Write out the following listing in full, exactly as it reads.

__Supplied information__
++++

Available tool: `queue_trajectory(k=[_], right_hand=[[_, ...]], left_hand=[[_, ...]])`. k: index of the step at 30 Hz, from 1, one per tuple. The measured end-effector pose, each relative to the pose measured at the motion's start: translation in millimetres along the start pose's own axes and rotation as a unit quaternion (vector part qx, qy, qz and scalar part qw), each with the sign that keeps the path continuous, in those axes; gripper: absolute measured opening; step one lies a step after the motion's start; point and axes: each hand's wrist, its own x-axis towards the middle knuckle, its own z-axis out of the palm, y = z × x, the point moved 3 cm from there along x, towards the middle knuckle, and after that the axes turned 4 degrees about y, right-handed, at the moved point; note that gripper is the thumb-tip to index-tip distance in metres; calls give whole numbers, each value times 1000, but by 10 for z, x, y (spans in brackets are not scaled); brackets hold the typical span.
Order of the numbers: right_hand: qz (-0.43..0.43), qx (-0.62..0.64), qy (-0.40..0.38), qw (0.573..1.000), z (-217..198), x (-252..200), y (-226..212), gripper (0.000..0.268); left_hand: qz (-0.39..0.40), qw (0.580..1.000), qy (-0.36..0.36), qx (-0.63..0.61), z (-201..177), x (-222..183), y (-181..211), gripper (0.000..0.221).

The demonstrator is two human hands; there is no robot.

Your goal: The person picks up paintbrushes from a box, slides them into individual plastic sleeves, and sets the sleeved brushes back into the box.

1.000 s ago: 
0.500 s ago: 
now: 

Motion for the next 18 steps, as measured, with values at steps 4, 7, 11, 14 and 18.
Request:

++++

__Result of the exercise__
Available tool: `queue_trajectory(k=[_], right_hand=[[_, ...]], left_hand=[[_, ...]])`. k: index of the step at 30 Hz, from 1, one per tuple. The measured end-effector pose, each relative to the pose measured at the motion's start: translation in millimetres along the start pose's own axes and rotation as a unit quaternion (vector part qx, qy, qz and scalar part qw), each with the sign that keeps the path continuous, in those axes; gripper: absolute measured opening; step one lies a step after the motion's start; point and axes: each hand's wrist, its own x-axis towards the middle knuckle, its own z-axis out of the palm, y = z × x, the point moved 3 cm from there along x, towards the middle knuckle, and after that the axes turned 4 degrees about y, right-handed, at the moved point; note that gripper is the thumb-tip to index-tip distance in metres; calls give whole numbers, each value times 1000, but by 10 for z, x, y (spans in brackets are not scaled); brackets hold the typical span.
Order of the numbers: right_hand: qz (-0.43..0.43), qx (-0.62..0.64), qy (-0.40..0.38), qw (0.573..1.000), z (-217..198), x (-252..200), y (-226..212), gripper (0.000..0.268); left_hand: qz (-0.39..0.40), qw (0.580..1.000), qy (-0.36..0.36), qx (-0.63..0.61), z (-201..177), x (-222..183), y (-181..211), gripper (0.000..0.221).

The demonstrator is two human hands; there is no robot.

Your goal: The person picks up paintbrushes from a box, slides them into individual plastic sleeves, and sets the sleeved brushes back into the box.

1.000 s ago: 
0.500 s ago: 
now: 

Motion for the next 18 steps, as measured, with values at steps 4, 7, 11, 14 and 18.
Request:

Nothing else belongs in the output.